Conclusion
CPNE1 promotes CRC progression by activating the AKT-GLUT1/HK2 cascade and enhances chemoresistance.
Methods
CPNE1 expression in CRC tissues was measured by quantitative real-time PCR and immunohistochemical (IHC) staining. CPNE1 was knocked down (KD) or overexpressed using small inferring RNAs or lentiviral transduction in CRC cells. The proliferation, apoptosis, glycolysis, and mitochondrial respiration of CRC cells were assessed by cell counting kit-8, flow cytometry, and Xfe24 extracellular flux analyzer assays, respectively.

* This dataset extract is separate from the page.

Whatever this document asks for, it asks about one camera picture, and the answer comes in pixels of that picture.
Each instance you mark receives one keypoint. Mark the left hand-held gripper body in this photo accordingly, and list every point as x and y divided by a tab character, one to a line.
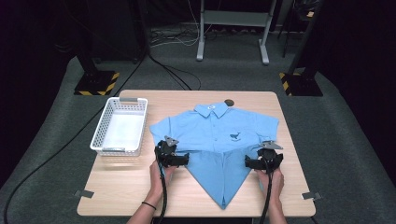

The role of CPNE1 in tumor growth and chemoresistance was further confirmed in xenograft and patient-derived tumor xenograft models, respectively.
Results
CPNE1 mRNA and protein were upregulated in CRC tissues. CPNE1 promoted proliferation, inhibited apoptosis, increased mitochondrial respiration, enhanced aerobic glycolysis by activating AKT signaling, upregulated glucose transporter 1 (GLUT1) and hexokinase 2 (HK2), and downregulated the production of cleaved Caspase-3 (c-Caspase 3). CPNE1 also contributed to chemoresistance in CRC cells. CPNE1 KD inhibited tumor growth and increased the sensitivity of tumors to oxaliplatin in vivo.